A number of millionaires also supported the operation of the bureau and the construction of its buildings. Among them were Haji Zeynalabdin Taghiyev, Agha Musa Naghiyev, Shamsi Asadullayev. In addition to them, individual citizens also gave donations to the office. These philanthropists include
Isabey Sadikhbeyov, Hanifa Zeynalabdin oglu Taghiyev, Chairman of the Muslim Charitable Society Gasim Gasimov, Taghi Naghiyev, Zeynab Khanum Salimkhanova and others.

=== Activity ===
In the early days of its operation, the bureau, whose main purpose was to help orphaned children living in the streets, mainly tried to organize shelters. However, difficulties arose due to lack of funds. Therefore, the relevant state structures appealed to the population to support the work of the bureau. The following was written in the Azerbaijan newspaper published at that time:

Even the most ordinary toy given to children is of great importance... These children had left society and would return to society, therefore they had full rights to the help and assistance by society...

Initially, the bureau had 5 shelters that could accommodate up to a thousand children. One of the shelters was the "Children's House", which was opened in December with the help of Liza Mukhtarova. This shelter was opened on the basis of the "Babies’ House", which operated from 1895 to 1917. At that time, the chairman was Dr. Gindes, and the financier was Haji Zeynalabdin Taghiyev. H.Z. Taghiyev was later elected an honorary member of the bureau. The construction of the "Babies’ House" was started in 1898. However, due to lack of funds, construction remained unfinished. Later, Agamusa Nagiyev and Shamsi Asadullayev allocated money for the construction of the shelter and completed it. This 19 th century building was located at the intersection of Suleyman Rustam and Mikayil Rafili streets.

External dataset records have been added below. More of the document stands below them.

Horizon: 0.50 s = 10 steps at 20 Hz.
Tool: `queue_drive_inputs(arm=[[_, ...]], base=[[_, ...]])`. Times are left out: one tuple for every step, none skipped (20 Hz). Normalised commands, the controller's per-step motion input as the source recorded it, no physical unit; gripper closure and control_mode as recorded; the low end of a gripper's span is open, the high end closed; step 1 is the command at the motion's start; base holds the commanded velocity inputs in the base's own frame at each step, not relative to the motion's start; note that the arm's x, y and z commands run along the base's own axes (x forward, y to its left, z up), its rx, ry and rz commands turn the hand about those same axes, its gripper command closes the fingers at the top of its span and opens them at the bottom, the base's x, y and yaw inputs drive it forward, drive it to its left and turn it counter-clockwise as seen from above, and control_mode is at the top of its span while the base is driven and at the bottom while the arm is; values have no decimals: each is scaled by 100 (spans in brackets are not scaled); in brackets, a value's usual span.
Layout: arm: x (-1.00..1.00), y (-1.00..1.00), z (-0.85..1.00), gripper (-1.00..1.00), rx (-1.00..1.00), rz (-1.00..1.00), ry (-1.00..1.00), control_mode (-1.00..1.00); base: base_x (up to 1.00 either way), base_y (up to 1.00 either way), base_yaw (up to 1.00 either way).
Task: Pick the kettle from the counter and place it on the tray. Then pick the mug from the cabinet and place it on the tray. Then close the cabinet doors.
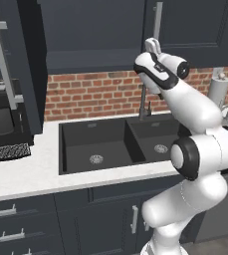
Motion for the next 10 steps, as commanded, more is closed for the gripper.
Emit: queue_drive_inputs(arm=[[69,10,0,-100,0,3,5,-100],[72,11,0,-100,0,3,7,-100],[73,14,-2,-100,0,3,7,-100],[74,16,-6,-100,0,2,7,-100],[76,20,-16,-100,0,1,7,-100],[76,24,-21,-100,0,1,8,-100],[74,29,-31,-100,0,0,8,-100],[71,39,-41,-100,0,0,9,-100],[61,44,-46,-100,0,0,8,-100],[57,49,-47,-100,-2,0,9,-100]], base=[[0,0,0],[0,0,0],[0,0,0],[0,0,0],[0,0,0],[0,0,0],[0,0,0],[0,0,0],[0,0,0],[0,0,0]])
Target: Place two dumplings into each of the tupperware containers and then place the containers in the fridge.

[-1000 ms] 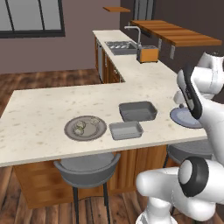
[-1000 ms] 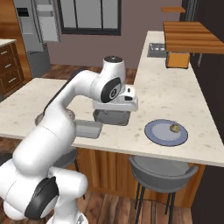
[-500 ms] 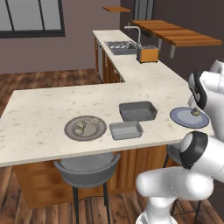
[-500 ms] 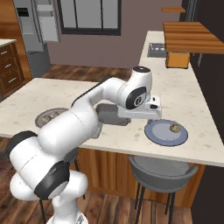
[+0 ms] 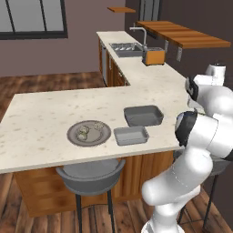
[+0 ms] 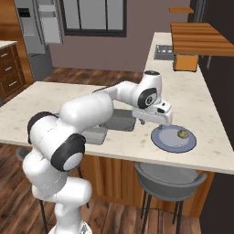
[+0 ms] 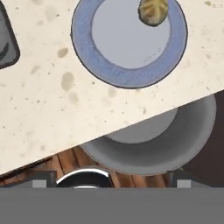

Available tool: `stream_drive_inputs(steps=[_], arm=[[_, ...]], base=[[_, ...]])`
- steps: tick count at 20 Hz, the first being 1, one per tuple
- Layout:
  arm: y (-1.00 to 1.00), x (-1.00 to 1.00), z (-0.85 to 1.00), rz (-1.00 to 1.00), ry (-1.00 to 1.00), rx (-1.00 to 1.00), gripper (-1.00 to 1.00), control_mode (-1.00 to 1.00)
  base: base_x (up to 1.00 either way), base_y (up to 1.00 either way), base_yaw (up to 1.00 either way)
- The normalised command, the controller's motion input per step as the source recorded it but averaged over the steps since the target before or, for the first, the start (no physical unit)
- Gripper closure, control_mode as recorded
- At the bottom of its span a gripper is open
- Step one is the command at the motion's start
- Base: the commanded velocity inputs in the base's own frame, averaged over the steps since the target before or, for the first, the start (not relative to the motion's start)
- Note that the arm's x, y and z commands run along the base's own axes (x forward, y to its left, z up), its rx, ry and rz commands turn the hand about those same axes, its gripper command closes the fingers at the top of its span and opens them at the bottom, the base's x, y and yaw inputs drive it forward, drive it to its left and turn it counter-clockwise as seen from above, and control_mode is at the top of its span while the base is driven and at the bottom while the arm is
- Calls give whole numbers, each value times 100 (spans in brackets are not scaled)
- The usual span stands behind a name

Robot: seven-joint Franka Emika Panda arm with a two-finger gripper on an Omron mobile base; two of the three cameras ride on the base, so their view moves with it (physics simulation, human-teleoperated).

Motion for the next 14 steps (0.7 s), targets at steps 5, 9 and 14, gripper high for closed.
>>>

Liza Mukhtarova, who did not have her own children, was actively involved in education and educational activities. She organized a boarding house in her private property (now Saadat Palace) and took care of girls from poor families who lost their parents.

In order to expand the work, on November 26, 1918, a large meeting of members of local public and national organizations was held. A collegial body was created here, members were elected from all national, public and charitable organizations. A. Leontovich, Y. Gindes, G. Bron from the Central House Committee, Krylova and engineer Krivoshein from the Russian Charity Society, Y. Varshavsky from the Jewish National Committee, Liza Mukhtarova from the Muslim Charity Society, Vasilyevskaya from the Muslim shelter, Radzinskaya from the "Babies’ House", Koritskaya from “Children's House” and others
were elected members of the bureau. And Dr. Allahverdiyev undertook the protection of children's health.

The Ministry of Social Protection, headed by Musa Bey Rafiyev, financed the food department. Deputy Minister Rustam Khan Khoyski helped the Muslim population living in the mountainous part of Baku, Surakhani, Sabunchu, and Ramana, especially women who could not come to the food stations, by opening distribution points that carried food. Lunch was mostly free or for a penny or two.

The bureau provided assistance to a Muslim children's shelter. Charity events were also held: cheap white bread was baked, and the profits from its sale were donated to orphanages, regardless of nationality. During the summer, the Bureau rented the "Nina" barge and helped 130 children suffering
from tuberculosis to improve their health. During the bedbug epidemic in Baku at the end of 1918-beginning of 1919, the Bureau opened day homes for children in the working-class districts of the city. Children were provided with food in those houses from 8:00 to 18:00, and medical assistance was given
to them when they fell ill.

After the April occupation, the activities of the Children's Aid Bureau were suspended.